New perspectives of biomarkers for the management of chronic hepatitis B.Lin CL1,2, Kao JH3,4,5,6.
Author information
  • 1Department of Gastroenterology, Renai branch, Taipei City Hospital, Taipei, Taiwan.
  • 2Department of Psychology, National Chengchi University, Taipei, Taiwan.
  • 3Graduate Institute of Clinical Medicine, College of Medicine, National Taiwan University, Taipei, Taiwan.
  • 4Department of Internal Medicine, National Taiwan University Hospital, Taipei, Taiwan.
  • 5Hepatitis Research Center, National Taiwan University Hospital, Taipei, Taiwan.
  • 6Department of Medical Research, National Taiwan University, National Taiwan University Hospital, Taipei, Taiwan.

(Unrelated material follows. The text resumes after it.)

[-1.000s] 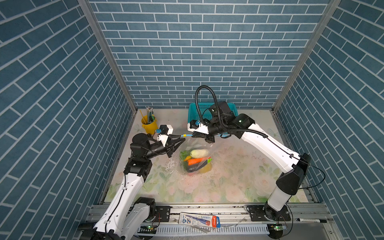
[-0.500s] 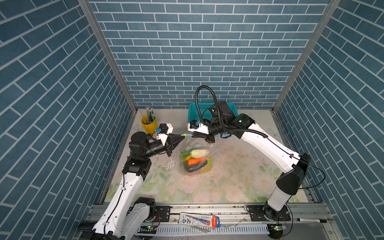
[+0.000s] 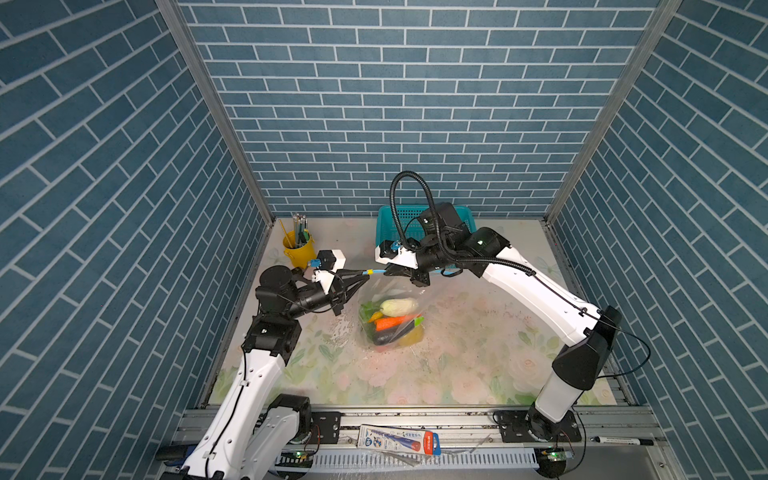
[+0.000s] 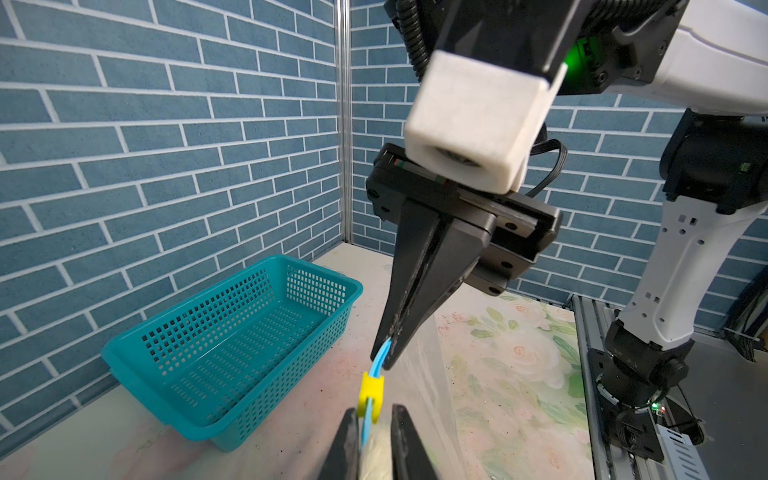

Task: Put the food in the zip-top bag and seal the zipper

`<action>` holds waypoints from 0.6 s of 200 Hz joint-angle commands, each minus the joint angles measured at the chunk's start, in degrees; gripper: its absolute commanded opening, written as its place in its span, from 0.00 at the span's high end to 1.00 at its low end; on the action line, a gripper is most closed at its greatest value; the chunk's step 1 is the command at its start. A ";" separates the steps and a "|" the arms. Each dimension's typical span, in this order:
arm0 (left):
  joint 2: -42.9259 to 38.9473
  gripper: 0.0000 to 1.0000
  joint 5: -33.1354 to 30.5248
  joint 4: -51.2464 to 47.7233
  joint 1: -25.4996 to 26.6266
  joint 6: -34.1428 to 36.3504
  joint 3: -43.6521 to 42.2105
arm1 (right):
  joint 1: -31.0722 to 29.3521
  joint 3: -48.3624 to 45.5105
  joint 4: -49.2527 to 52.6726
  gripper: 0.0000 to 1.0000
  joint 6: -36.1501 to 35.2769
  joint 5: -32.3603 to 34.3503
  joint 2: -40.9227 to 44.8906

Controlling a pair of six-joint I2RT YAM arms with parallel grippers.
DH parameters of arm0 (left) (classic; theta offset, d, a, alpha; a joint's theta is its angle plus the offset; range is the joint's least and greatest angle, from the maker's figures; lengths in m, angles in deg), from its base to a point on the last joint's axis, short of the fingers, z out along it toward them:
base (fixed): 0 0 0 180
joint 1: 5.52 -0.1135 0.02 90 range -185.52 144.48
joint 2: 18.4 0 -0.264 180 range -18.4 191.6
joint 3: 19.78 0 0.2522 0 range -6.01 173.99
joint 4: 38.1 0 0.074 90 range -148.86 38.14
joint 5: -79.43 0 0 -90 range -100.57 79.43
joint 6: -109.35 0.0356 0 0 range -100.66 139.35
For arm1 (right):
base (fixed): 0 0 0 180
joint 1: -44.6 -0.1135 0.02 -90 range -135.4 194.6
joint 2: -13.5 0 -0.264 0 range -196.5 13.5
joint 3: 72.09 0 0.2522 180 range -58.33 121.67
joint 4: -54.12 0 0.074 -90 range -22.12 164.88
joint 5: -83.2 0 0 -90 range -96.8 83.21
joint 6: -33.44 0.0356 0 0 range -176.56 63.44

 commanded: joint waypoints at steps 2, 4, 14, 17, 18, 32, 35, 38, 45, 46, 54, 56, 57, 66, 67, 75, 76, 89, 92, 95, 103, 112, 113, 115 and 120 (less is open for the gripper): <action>-0.61 0.84 1.51 -1.19 0.19 1.43 1.02 | -0.32 2.36 1.34 1.00 -1.27 -0.08 0.62; -0.61 0.85 1.55 -1.26 0.19 1.44 1.02 | -0.24 2.30 1.31 1.00 -1.38 -0.09 0.67; -0.66 0.87 1.42 -1.22 0.19 1.47 0.93 | -0.26 2.17 1.38 1.00 -1.35 -0.16 0.72; -0.55 0.88 1.41 -1.20 0.19 1.45 0.93 | -0.26 2.19 1.37 1.00 -1.40 -0.24 0.75; -0.58 0.88 1.41 -1.16 0.19 1.41 0.93 | -0.26 2.20 1.33 1.00 -1.41 -0.25 0.78; -0.28 0.95 1.50 -0.66 0.19 0.93 1.10 | -0.26 2.07 1.38 1.00 -1.33 -0.44 0.94; -0.21 0.97 1.50 -0.55 0.19 0.80 1.11 | -0.20 2.03 1.31 1.00 -1.35 -0.48 0.93; -0.13 0.98 1.50 -0.40 0.19 0.69 1.11 | -0.22 2.02 1.37 1.00 -1.35 -0.50 0.93; -0.07 1.00 1.50 -0.17 0.19 0.49 1.25 | -0.24 1.89 1.38 1.00 -1.33 -0.65 1.06; -0.08 1.00 1.50 -0.17 0.19 0.44 1.27 | -0.25 1.87 1.34 1.00 -1.37 -0.68 1.06; 0.09 1.00 1.52 -0.08 0.18 0.29 1.36 | -0.21 1.76 1.38 1.00 -1.34 -0.79 1.15; 0.09 1.00 1.50 -0.08 0.18 0.28 1.39 | -0.25 1.69 1.34 1.00 -1.37 -0.79 1.15; 0.09 1.00 1.50 -0.08 0.18 0.25 1.38 | -0.26 1.68 1.36 1.00 -1.39 -0.79 1.15; 0.05 1.00 1.55 -0.08 0.19 0.26 1.50 | -0.24 1.55 1.43 1.00 -1.41 -0.95 1.24; 0.07 1.00 1.52 -0.08 0.19 0.28 1.52 | -0.25 1.56 1.45 1.00 -1.41 -0.96 1.24; 0.08 1.00 1.43 -0.08 0.19 0.31 1.55 | -0.25 1.45 1.42 1.00 -1.41 -1.09 1.32; 0.09 1.00 1.42 -0.08 0.19 0.35 1.55 | -0.30 1.47 1.40 1.00 -1.41 -1.16 1.33; 0.09 1.00 1.32 0.03 0.19 0.37 1.55 | -0.29 1.41 1.35 0.97 -1.41 -1.81 1.50; 0.16 1.00 1.32 0.04 0.19 0.33 1.55 | -0.20 1.41 1.30 0.96 -1.41 -2.08 1.51; 0.13 1.00 1.32 0.08 0.19 0.43 1.52 | -0.24 1.43 1.23 0.95 -1.37 -2.44 1.58; 0.26 1.00 1.39 0.22 0.19 0.39 1.55 | -0.26 1.48 1.04 0.91 -1.29 -3.52 1.67; 0.29 1.00 1.49 0.50 0.19 0.49 1.48 | -0.27 1.49 0.94 0.87 -1.11 -5.28 1.77; 0.32 1.00 1.50 0.57 0.19 0.48 1.47 | -0.23 1.49 0.94 0.86 -1.08 -5.50 1.77; 0.37 1.00 1.61 0.61 0.19 0.48 1.46 | -0.26 1.49 0.94 0.85 -1.11 -5.88 1.84; 0.44 1.00 1.59 0.90 0.19 0.46 1.38 | -0.27 1.44 0.67 0.83 -0.83 -6.87 1.86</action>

AbstractWith recent advances in molecular and genomic investigations, the impact of hepatitis B viral and host factors on the progression of chronic HBV infection has been explored. For viral factors, hepatitis B viral load is a strong predictor for liver disease progression. Hepatitis B viral kinetics appear to be important for successful anti-viral therapy. Serum HBsAg level serves as a complementary marker to viral load for the prediction of HBV-related adverse outcomes in patients with low viral load. In those with low viral load, high serum HBsAg level is associated with higher risks of cirrhosis and HCC. Hepatitis B core-related antigen (HBcrAg) induces host immune responses, and the reduction of the HBcrAg level as well as the increment of total anti-HBc level are significantly associated with favorable outcomes. HBV genotypes (genotype C/D) and mutants (basal core promoter and deletion mutation in pre-S genes) are well known viral genetic markers to predict disease progression. For host factors, serum inflammatory biomarkers have been developed to evaluate the HBV-associated hepatic necroinflammation and fibrosis. Host single nucleotide polymorphism on sodium taurocholate cotransporting polypeptide (NTCP, an HBV entry receptor) may be associated with a decreased risk for cirrhosis and HCC. In conclusion, patients with chronic hepatitis B should be evaluated with relevant viral and host markers to identify those who are at a higher risk of liver disease progression and then receive timely antiviral therapy.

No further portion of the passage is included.